What you have to do
Go through the records and count every line that holds "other". Only the number belongs in the reply.
START Data
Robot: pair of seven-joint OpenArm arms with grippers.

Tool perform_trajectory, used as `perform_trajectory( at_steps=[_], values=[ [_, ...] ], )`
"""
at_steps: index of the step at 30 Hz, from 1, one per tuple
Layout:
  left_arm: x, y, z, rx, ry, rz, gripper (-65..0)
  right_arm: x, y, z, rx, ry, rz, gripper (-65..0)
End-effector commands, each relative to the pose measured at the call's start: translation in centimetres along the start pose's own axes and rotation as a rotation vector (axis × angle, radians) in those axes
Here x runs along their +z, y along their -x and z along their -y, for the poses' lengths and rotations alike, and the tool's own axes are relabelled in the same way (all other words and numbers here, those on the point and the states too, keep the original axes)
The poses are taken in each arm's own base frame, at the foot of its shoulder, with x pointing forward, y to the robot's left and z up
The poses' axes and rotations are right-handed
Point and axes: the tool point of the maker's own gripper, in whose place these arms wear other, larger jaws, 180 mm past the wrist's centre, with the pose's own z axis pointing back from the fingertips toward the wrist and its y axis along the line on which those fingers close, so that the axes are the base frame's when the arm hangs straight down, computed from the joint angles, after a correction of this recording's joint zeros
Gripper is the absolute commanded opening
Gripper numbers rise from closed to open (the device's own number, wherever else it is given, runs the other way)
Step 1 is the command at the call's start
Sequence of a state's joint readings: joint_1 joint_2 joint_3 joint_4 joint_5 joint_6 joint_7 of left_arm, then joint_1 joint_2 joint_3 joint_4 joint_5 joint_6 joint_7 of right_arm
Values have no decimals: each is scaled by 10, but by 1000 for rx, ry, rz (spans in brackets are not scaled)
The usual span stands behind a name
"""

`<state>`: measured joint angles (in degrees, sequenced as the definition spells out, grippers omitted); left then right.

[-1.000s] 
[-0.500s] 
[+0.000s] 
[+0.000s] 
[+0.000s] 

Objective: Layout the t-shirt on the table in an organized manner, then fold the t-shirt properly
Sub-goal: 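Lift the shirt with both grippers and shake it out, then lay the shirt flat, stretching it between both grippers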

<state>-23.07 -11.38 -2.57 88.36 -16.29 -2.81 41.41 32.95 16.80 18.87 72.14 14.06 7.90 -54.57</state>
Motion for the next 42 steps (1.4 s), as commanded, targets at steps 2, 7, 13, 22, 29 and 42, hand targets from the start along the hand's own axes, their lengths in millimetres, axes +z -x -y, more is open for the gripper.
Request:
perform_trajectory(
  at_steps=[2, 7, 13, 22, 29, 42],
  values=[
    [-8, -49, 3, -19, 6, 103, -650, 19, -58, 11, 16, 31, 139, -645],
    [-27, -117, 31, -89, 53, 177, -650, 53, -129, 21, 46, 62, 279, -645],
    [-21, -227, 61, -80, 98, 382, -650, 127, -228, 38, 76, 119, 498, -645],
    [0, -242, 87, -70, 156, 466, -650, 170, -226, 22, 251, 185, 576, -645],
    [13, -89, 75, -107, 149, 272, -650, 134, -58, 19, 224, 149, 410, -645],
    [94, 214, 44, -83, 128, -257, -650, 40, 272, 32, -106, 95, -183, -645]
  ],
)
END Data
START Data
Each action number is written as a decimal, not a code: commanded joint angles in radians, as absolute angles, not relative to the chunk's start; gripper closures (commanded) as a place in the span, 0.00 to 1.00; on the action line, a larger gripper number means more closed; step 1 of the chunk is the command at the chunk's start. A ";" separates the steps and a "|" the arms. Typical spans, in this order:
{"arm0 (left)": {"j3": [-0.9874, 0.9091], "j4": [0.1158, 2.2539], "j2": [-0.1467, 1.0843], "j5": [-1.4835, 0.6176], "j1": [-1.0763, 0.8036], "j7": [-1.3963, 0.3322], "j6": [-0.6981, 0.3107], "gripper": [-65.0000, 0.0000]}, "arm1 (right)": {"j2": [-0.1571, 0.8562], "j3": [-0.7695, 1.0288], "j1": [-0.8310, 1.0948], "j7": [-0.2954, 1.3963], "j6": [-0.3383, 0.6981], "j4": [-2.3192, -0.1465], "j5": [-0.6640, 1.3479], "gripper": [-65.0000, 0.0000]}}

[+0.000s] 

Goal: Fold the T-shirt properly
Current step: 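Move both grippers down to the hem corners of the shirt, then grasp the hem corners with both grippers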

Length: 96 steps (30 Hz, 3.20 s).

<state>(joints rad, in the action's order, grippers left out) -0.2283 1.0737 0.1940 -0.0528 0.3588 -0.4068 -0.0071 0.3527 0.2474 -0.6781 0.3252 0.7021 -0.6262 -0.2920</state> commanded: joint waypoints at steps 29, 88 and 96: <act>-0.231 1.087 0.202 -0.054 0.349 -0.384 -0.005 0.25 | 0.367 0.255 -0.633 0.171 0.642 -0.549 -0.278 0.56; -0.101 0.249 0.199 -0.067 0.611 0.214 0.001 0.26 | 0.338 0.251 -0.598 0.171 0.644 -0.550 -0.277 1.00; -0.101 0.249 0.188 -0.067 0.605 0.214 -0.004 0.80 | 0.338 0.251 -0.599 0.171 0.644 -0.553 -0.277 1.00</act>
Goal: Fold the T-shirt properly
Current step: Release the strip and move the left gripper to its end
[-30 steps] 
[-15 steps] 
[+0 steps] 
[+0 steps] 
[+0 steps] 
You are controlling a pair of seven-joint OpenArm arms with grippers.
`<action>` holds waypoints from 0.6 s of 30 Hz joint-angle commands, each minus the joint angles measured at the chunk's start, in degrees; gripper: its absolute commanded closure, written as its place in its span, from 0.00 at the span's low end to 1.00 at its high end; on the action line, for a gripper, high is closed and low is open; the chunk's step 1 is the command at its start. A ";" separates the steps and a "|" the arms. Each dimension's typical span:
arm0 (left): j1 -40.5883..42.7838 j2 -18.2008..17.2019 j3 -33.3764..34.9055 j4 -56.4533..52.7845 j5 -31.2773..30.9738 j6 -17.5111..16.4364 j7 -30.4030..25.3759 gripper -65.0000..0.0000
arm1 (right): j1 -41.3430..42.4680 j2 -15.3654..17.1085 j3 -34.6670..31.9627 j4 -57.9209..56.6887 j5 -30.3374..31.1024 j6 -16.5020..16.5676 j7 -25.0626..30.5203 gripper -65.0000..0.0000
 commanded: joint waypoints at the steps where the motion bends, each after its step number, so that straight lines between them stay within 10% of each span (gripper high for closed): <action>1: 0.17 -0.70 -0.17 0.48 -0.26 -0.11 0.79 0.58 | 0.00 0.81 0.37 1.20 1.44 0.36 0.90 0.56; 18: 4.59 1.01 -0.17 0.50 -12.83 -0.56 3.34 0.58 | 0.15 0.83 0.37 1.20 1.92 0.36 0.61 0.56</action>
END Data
Written solution
3